I fried an egg (before I had things leveled properly, so it went to one side). After that I was steaming grass to use as mulch, (and potentially as mushroom substrate). I will also be steaming soil to kill bugs, seeds and diseases in the soil. That worked great last year. This year, its faster and the pots are bigger so I will get more done.

I want to build a "box cooker" that is big enough to hold my biggest pot. It will go on the stand, and I will have access via a door at the back. The sunlight will come in through a glass lid at the bottom front and hopefully a lot of heat will be trapped inside. I am hopeful that this will increase the capabilities of the solar cooker by a large factor. I also plan to have the box cooker double as a solar dehydrator or have a separate solar dehydrator that I can put on instead of the box. so it will be like having attachments.

I hope that in a few years, solar cooker manufacturers across the world will be making these thing with nice metal frames and in various sides. (It depends on the materials they have available). And also, the size of my reflector is similar in size and shape to that of a car bonnet or hood. So, maybe in a few years, industrial companies will stamp out "bonnet" reflectors and "hood" reflectors from metal blanks while others will be making them in fiberglass and in plastic. The industrial production can have much tighter focuses than mine, so they can probably send heat through a tiny hole into a box, meaning they can transfer more heat, while letting less out. So yeah, hopefully the future can be mighty!
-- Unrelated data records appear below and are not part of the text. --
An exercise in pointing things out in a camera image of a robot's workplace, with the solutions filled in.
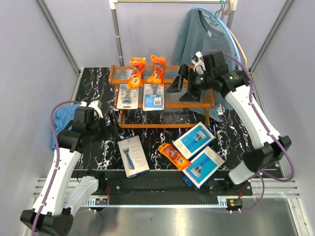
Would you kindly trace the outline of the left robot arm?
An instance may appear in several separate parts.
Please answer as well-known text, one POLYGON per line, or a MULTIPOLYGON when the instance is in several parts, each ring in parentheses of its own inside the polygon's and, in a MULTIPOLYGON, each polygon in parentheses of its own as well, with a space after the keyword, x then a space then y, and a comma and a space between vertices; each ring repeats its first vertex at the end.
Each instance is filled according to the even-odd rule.
POLYGON ((79 208, 90 195, 100 195, 106 190, 105 174, 88 170, 77 186, 69 194, 66 193, 84 148, 119 136, 117 120, 112 113, 105 118, 101 106, 98 100, 90 104, 81 103, 65 129, 59 134, 53 133, 56 148, 48 176, 32 208, 23 210, 20 216, 32 235, 68 235, 79 208))

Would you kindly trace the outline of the orange BIC razor bag front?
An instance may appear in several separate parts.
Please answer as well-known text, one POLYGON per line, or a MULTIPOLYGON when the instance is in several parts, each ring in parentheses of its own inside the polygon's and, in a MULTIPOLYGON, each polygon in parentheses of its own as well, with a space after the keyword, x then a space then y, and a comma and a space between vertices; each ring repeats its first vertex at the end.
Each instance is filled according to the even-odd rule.
POLYGON ((146 65, 146 58, 131 58, 130 66, 132 69, 127 89, 136 89, 143 86, 142 74, 146 65))

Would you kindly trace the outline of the Gillette razor blister pack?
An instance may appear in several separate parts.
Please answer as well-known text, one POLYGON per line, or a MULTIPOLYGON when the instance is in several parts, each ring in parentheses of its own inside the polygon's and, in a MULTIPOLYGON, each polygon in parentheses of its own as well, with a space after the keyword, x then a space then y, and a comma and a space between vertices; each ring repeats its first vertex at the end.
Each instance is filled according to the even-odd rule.
POLYGON ((164 110, 164 86, 145 84, 143 94, 144 111, 164 110))

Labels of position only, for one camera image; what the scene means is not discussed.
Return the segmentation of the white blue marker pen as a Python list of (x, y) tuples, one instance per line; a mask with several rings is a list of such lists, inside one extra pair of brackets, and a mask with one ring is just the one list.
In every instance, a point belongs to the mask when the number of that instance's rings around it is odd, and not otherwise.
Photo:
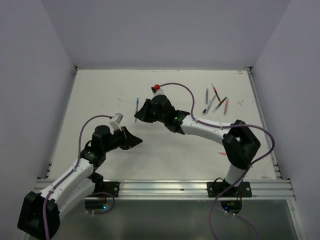
[(215, 98), (216, 98), (216, 95), (214, 95), (213, 98), (208, 102), (206, 108), (202, 111), (202, 115), (206, 115), (209, 112)]

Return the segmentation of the purple highlighter pen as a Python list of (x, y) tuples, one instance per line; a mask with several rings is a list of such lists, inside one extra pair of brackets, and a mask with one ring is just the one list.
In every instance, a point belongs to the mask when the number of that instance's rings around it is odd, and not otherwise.
[(207, 87), (205, 90), (205, 104), (209, 103), (209, 88)]

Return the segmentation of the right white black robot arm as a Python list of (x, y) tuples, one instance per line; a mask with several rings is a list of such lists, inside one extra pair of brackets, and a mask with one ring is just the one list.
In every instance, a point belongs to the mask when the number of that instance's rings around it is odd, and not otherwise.
[(231, 197), (241, 190), (245, 172), (261, 147), (254, 133), (247, 126), (241, 126), (243, 121), (230, 123), (227, 128), (214, 128), (211, 127), (213, 123), (201, 123), (199, 118), (192, 118), (190, 112), (175, 109), (165, 95), (146, 99), (134, 117), (145, 123), (160, 122), (173, 133), (198, 136), (221, 144), (230, 162), (222, 189)]

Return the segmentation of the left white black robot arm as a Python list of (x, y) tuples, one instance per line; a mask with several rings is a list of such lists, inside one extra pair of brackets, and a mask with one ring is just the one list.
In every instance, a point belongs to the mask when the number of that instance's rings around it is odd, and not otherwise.
[(18, 229), (38, 240), (50, 240), (79, 202), (103, 193), (104, 178), (96, 170), (106, 160), (106, 154), (118, 148), (130, 150), (142, 142), (125, 126), (114, 131), (106, 125), (97, 126), (80, 158), (65, 173), (41, 191), (31, 191), (24, 197)]

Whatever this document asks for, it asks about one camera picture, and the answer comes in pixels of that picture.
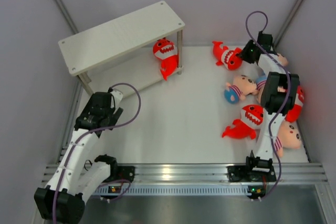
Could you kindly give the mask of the red shark plush toy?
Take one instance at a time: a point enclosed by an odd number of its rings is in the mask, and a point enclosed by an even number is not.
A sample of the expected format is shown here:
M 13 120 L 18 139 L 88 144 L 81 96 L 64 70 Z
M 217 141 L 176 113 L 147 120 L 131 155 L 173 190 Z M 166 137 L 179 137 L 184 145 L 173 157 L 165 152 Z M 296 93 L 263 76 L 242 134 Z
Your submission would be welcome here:
M 232 122 L 233 126 L 227 126 L 222 137 L 231 137 L 233 139 L 243 139 L 249 137 L 254 140 L 257 136 L 257 130 L 261 129 L 264 119 L 263 107 L 257 104 L 244 106 L 240 111 L 240 118 Z
M 161 63 L 160 72 L 163 79 L 166 81 L 179 65 L 177 48 L 174 42 L 164 37 L 154 44 L 152 52 Z
M 212 53 L 216 59 L 217 66 L 224 66 L 227 70 L 233 71 L 242 65 L 243 61 L 239 57 L 239 54 L 242 52 L 241 48 L 229 49 L 222 41 L 212 41 L 212 44 Z

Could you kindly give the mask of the red shark plush purple fin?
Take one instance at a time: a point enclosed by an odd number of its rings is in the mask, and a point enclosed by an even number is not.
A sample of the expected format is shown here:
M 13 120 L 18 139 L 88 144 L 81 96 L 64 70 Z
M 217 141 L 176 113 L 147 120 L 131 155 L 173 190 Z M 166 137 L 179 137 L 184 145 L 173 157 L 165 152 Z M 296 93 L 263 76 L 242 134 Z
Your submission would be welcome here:
M 298 86 L 294 106 L 291 110 L 288 111 L 285 120 L 290 123 L 295 122 L 301 114 L 304 102 L 305 102 L 304 90 L 301 86 Z

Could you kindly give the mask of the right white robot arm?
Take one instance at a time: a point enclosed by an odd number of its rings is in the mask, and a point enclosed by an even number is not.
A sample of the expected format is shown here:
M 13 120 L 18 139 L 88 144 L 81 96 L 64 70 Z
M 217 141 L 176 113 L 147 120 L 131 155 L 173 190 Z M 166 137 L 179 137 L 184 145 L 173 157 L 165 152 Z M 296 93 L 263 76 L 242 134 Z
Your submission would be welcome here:
M 267 77 L 260 99 L 263 122 L 256 146 L 246 157 L 245 167 L 247 178 L 258 180 L 263 175 L 274 175 L 272 159 L 276 154 L 275 141 L 282 122 L 295 104 L 300 80 L 278 60 L 271 34 L 260 31 L 257 39 L 251 39 L 246 44 L 239 57 L 247 63 L 255 63 Z

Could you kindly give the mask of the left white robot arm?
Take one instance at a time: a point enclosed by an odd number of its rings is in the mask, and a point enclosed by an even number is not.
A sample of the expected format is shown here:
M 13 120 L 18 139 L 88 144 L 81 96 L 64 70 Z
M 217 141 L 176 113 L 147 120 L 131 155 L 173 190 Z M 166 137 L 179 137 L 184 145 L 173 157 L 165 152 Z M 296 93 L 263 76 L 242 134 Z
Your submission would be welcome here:
M 34 200 L 41 217 L 55 223 L 79 223 L 86 203 L 103 182 L 117 179 L 116 158 L 98 155 L 91 168 L 83 173 L 90 151 L 99 142 L 102 127 L 116 125 L 123 109 L 123 93 L 117 89 L 94 93 L 76 118 L 74 131 L 65 155 L 52 178 L 36 189 Z

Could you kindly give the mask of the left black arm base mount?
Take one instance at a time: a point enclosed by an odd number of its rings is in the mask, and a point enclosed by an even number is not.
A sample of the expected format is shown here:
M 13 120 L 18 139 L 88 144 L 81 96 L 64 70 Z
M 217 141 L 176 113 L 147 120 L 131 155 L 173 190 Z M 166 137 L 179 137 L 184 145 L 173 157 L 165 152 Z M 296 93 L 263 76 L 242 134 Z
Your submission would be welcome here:
M 135 177 L 135 167 L 134 166 L 118 166 L 118 168 L 113 172 L 113 180 L 125 179 L 133 182 Z

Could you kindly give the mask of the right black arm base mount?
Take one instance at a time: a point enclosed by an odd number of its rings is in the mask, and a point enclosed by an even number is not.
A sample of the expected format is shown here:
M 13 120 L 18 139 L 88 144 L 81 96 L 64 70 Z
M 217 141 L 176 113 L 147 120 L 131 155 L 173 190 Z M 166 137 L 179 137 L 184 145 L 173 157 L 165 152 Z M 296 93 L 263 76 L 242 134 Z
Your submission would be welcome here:
M 262 168 L 250 169 L 246 165 L 228 166 L 230 182 L 275 182 L 277 180 L 274 169 L 267 171 Z

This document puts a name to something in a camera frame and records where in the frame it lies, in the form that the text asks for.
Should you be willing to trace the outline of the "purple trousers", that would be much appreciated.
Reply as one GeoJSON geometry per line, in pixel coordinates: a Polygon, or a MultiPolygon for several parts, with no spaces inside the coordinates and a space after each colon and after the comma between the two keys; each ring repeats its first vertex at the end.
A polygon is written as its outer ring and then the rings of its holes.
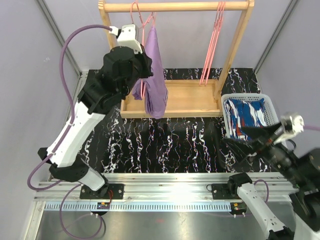
{"type": "Polygon", "coordinates": [[[135,100],[144,100],[144,109],[147,114],[152,118],[161,119],[165,114],[169,92],[165,84],[157,30],[154,26],[149,30],[144,49],[146,55],[152,60],[153,75],[139,79],[131,93],[135,100]]]}

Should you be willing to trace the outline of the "blue patterned trousers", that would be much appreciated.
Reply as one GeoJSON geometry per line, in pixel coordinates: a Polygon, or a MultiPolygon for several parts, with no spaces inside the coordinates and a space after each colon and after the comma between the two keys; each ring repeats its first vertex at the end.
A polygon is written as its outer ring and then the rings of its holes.
{"type": "Polygon", "coordinates": [[[229,137],[236,140],[251,140],[242,130],[243,127],[266,127],[264,117],[265,99],[247,102],[229,98],[223,102],[226,112],[225,123],[228,126],[229,137]]]}

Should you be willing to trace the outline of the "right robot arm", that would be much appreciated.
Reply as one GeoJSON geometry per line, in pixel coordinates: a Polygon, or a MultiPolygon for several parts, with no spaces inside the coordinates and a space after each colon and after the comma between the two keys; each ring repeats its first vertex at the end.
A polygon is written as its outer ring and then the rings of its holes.
{"type": "Polygon", "coordinates": [[[262,200],[247,173],[229,177],[227,193],[245,203],[263,231],[266,240],[318,240],[320,238],[320,150],[314,148],[297,157],[282,142],[302,133],[304,123],[277,123],[267,127],[245,127],[250,140],[224,138],[237,157],[257,157],[270,164],[284,181],[279,200],[287,200],[293,210],[295,229],[291,230],[262,200]]]}

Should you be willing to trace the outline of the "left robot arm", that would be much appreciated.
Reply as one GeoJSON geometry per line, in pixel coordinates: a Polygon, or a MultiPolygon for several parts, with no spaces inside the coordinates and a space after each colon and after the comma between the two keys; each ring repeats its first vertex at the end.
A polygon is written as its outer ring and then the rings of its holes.
{"type": "Polygon", "coordinates": [[[117,46],[104,55],[102,68],[87,78],[77,96],[74,116],[64,126],[68,133],[59,135],[64,139],[38,150],[38,155],[50,164],[54,178],[79,182],[98,199],[107,196],[108,180],[85,163],[78,152],[96,125],[129,95],[136,82],[153,75],[151,65],[152,59],[143,46],[140,50],[117,46]]]}

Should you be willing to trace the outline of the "pink wire hanger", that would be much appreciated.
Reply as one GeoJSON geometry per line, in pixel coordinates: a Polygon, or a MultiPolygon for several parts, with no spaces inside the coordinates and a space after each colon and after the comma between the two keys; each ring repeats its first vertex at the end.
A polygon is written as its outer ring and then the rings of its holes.
{"type": "Polygon", "coordinates": [[[138,19],[140,22],[140,29],[143,30],[144,29],[144,19],[143,16],[141,14],[140,8],[139,8],[139,1],[135,0],[131,3],[130,5],[130,18],[131,18],[131,23],[134,24],[135,20],[134,20],[134,12],[137,13],[138,15],[138,19]]]}

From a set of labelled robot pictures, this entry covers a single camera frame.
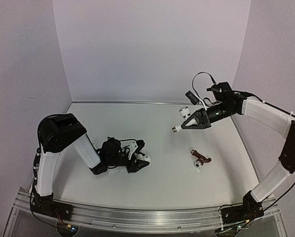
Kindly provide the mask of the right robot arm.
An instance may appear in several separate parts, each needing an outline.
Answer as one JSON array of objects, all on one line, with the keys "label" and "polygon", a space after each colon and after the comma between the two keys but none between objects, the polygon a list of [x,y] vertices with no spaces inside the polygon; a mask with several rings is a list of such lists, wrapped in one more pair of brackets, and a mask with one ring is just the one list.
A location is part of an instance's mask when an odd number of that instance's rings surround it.
[{"label": "right robot arm", "polygon": [[284,112],[251,93],[234,91],[227,82],[214,84],[207,91],[213,92],[216,104],[204,106],[193,114],[188,107],[180,108],[184,122],[172,130],[207,129],[216,121],[239,114],[259,121],[281,135],[285,143],[278,162],[249,193],[255,202],[262,202],[295,172],[295,115]]}]

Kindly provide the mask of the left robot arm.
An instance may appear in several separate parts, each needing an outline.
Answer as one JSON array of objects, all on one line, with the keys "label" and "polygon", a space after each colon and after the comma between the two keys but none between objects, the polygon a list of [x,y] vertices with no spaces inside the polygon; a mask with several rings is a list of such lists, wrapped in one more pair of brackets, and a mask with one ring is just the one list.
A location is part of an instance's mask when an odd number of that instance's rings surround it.
[{"label": "left robot arm", "polygon": [[57,160],[67,147],[74,147],[94,175],[118,167],[136,173],[151,162],[150,157],[141,151],[145,146],[143,140],[108,137],[100,148],[96,148],[86,128],[73,114],[45,117],[38,125],[37,138],[39,147],[33,165],[33,190],[40,196],[36,202],[37,207],[46,215],[51,215],[56,210],[55,202],[48,196],[53,194]]}]

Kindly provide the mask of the white faucet chrome knob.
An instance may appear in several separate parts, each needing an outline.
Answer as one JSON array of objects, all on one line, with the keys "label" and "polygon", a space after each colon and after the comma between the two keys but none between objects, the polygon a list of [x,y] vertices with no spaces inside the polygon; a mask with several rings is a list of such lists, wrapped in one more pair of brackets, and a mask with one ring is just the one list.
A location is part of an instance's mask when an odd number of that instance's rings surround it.
[{"label": "white faucet chrome knob", "polygon": [[[195,111],[191,112],[188,106],[183,106],[181,108],[179,108],[179,114],[180,116],[185,120],[191,115],[193,114]],[[183,130],[181,128],[181,125],[175,125],[174,127],[172,127],[172,132],[173,133],[178,133],[181,130]]]}]

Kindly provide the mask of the white elbow fitting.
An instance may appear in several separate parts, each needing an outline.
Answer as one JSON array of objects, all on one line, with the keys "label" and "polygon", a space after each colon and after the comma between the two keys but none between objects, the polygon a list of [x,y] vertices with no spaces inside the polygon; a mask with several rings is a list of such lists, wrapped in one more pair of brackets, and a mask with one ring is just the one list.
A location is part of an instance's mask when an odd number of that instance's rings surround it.
[{"label": "white elbow fitting", "polygon": [[141,160],[141,161],[146,161],[148,163],[151,163],[151,159],[148,155],[135,153],[135,157],[136,157],[136,160]]}]

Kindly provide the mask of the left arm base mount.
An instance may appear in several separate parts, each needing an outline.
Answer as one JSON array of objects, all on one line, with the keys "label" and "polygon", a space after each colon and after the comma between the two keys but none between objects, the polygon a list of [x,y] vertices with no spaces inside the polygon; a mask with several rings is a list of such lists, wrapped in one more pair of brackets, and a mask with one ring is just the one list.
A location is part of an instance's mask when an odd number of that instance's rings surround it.
[{"label": "left arm base mount", "polygon": [[53,197],[54,194],[48,196],[33,194],[31,210],[34,213],[58,218],[61,221],[69,221],[72,216],[73,206],[71,204],[55,201]]}]

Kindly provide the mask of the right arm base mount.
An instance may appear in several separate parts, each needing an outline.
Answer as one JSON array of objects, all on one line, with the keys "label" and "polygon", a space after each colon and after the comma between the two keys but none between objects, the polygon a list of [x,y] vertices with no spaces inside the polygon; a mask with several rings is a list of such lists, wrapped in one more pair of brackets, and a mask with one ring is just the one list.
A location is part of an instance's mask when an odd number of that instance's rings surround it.
[{"label": "right arm base mount", "polygon": [[264,210],[262,201],[256,201],[251,193],[248,192],[243,196],[241,205],[222,205],[219,209],[219,214],[222,216],[223,224],[232,224],[247,220],[252,221],[255,218],[262,217]]}]

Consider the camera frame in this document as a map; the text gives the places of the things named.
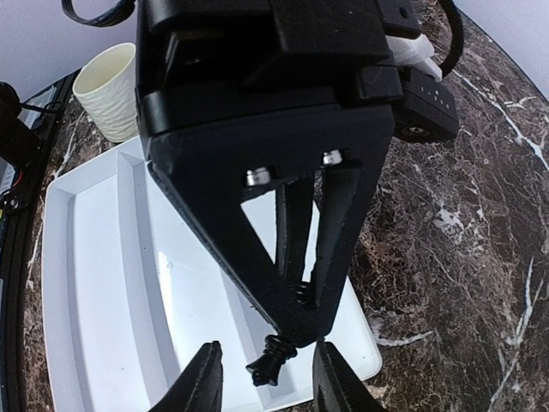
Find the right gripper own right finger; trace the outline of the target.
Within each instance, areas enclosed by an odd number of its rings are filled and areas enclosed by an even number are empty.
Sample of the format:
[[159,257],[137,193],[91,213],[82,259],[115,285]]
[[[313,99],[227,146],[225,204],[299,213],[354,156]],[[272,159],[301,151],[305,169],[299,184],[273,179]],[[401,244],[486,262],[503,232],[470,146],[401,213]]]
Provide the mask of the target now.
[[321,412],[381,411],[335,345],[318,341],[312,364],[313,410]]

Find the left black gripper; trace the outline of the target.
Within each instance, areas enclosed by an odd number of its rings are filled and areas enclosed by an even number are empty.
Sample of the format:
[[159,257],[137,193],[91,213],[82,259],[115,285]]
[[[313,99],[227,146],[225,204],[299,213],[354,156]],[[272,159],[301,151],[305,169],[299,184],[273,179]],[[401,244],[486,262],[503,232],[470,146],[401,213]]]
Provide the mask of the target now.
[[338,85],[388,64],[388,37],[417,39],[408,1],[141,1],[144,136],[332,103]]

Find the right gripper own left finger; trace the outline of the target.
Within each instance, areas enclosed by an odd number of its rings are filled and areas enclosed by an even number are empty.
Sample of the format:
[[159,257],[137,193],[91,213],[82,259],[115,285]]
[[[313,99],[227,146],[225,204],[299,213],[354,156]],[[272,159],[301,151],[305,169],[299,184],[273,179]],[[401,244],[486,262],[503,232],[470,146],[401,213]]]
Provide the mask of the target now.
[[204,343],[167,393],[150,412],[221,411],[222,350],[218,341]]

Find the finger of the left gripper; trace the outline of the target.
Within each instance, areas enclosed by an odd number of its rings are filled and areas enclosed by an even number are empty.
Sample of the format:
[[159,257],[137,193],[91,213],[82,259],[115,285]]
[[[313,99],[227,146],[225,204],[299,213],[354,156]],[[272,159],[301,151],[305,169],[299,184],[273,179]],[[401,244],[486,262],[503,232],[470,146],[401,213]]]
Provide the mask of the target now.
[[[303,348],[330,333],[395,129],[388,105],[313,106],[153,137],[149,170],[189,228],[273,328]],[[316,173],[298,301],[275,264],[275,191]]]
[[292,288],[311,288],[304,281],[305,258],[311,231],[316,173],[308,173],[275,191],[276,249],[279,274]]

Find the black queen chess piece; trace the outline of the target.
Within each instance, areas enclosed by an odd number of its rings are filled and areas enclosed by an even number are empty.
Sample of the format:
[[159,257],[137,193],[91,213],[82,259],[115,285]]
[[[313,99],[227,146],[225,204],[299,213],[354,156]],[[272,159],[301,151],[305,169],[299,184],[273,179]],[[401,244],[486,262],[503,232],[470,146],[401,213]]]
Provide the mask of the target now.
[[[295,283],[292,290],[302,306],[311,306],[314,293],[309,282]],[[264,341],[262,355],[246,367],[255,387],[277,386],[281,367],[298,354],[297,348],[281,335],[268,335]]]

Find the white plastic tray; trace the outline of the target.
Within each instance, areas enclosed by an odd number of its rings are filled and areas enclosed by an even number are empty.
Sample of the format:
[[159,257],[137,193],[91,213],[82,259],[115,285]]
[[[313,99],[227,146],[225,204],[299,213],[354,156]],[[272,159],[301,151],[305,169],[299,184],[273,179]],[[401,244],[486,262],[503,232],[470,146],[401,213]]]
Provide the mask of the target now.
[[147,411],[217,341],[225,411],[310,401],[313,347],[256,387],[272,327],[151,179],[132,139],[54,180],[42,239],[45,350],[58,411]]

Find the cream ceramic mug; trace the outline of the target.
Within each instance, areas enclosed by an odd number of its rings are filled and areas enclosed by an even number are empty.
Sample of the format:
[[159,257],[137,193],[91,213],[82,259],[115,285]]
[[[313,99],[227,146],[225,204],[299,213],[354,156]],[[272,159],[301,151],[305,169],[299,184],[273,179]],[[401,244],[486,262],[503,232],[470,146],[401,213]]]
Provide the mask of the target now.
[[114,143],[139,134],[136,113],[136,45],[114,45],[89,61],[72,91],[103,137]]

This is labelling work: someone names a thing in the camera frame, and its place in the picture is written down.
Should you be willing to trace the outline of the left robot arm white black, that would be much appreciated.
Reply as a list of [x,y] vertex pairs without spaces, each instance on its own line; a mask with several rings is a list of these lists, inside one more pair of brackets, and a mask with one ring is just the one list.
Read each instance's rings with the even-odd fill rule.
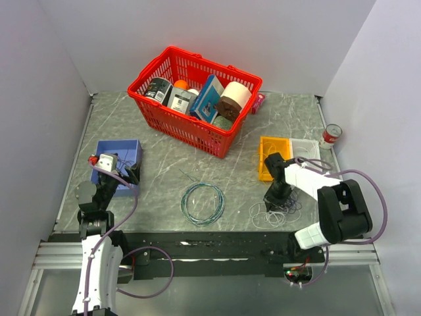
[[116,224],[107,208],[119,185],[138,196],[140,174],[139,163],[125,166],[123,174],[117,160],[114,154],[92,155],[88,163],[97,171],[98,181],[84,181],[75,189],[82,268],[72,315],[116,315],[119,268],[130,256],[126,236],[117,228],[128,218]]

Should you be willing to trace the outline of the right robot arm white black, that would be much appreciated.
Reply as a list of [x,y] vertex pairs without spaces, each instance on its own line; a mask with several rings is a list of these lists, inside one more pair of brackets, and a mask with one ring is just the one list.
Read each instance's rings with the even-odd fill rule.
[[303,163],[302,157],[286,160],[278,152],[264,160],[273,178],[264,195],[268,212],[283,207],[294,188],[317,202],[318,222],[289,235],[287,254],[294,262],[304,261],[312,248],[344,242],[372,230],[372,218],[357,181],[332,178]]

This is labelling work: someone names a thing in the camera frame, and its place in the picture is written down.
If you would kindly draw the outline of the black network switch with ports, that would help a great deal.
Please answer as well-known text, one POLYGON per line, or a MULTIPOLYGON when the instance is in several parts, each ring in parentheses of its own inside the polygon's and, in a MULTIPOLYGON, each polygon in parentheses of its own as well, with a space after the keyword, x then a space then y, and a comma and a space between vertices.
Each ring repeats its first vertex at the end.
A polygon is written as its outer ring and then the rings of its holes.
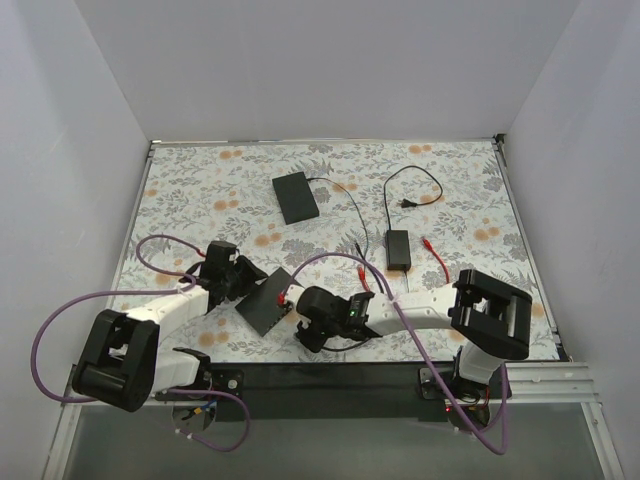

"Father Himalaya" a Portuguese priest, had the dream to manufacture nitrogen fertilizer using the heat of the sun to fuse nitrogen and oxygen. (scientists at the time knew lightening "made" fertilizer but they didn't know how). In 2004, he displayed an enormous solar cooker at the St Louis World Fare. This one had a tight focus and could melt metal, glass, and rocks! This won a gold medal at the event. (It has the "cook pot" part way up the thing, and the cookpot moves, so it isn't the same as what I did.) The thing is, if a solar "death ray" can melt steel and rock, it may be possible to use one to make calcium oxide (quicklime) from lime. Lime is a mixture of magnesium carbonate and calcium carbonate. The heat drives off the CO2 part of the carbonate at 1000 C. CaCO3 plus heat equals CaO plus CO2. If this was done in small scale plants, it might replace fossil fuels. One of the things that quicklime does is it stores heat as chemical energy. So you could make quicklime all day with your solar smelter,=, then bring it in at night, and add water. This is called slaking, and is extremely exothermic. the heat produced might be usable for cooking. Also, the process of making quicklime produces CO2, which can be used in greenhouses to speed up growth. Plants need CO2 during the day to make carbohydrate and protein. After slaking, you end up with calcium hydroxide (builders lime) which is used in plasters and mixed with cement to improve spread ability and flexibility. This might not be economical under the current system but it might be cool if presented in a steam punk context.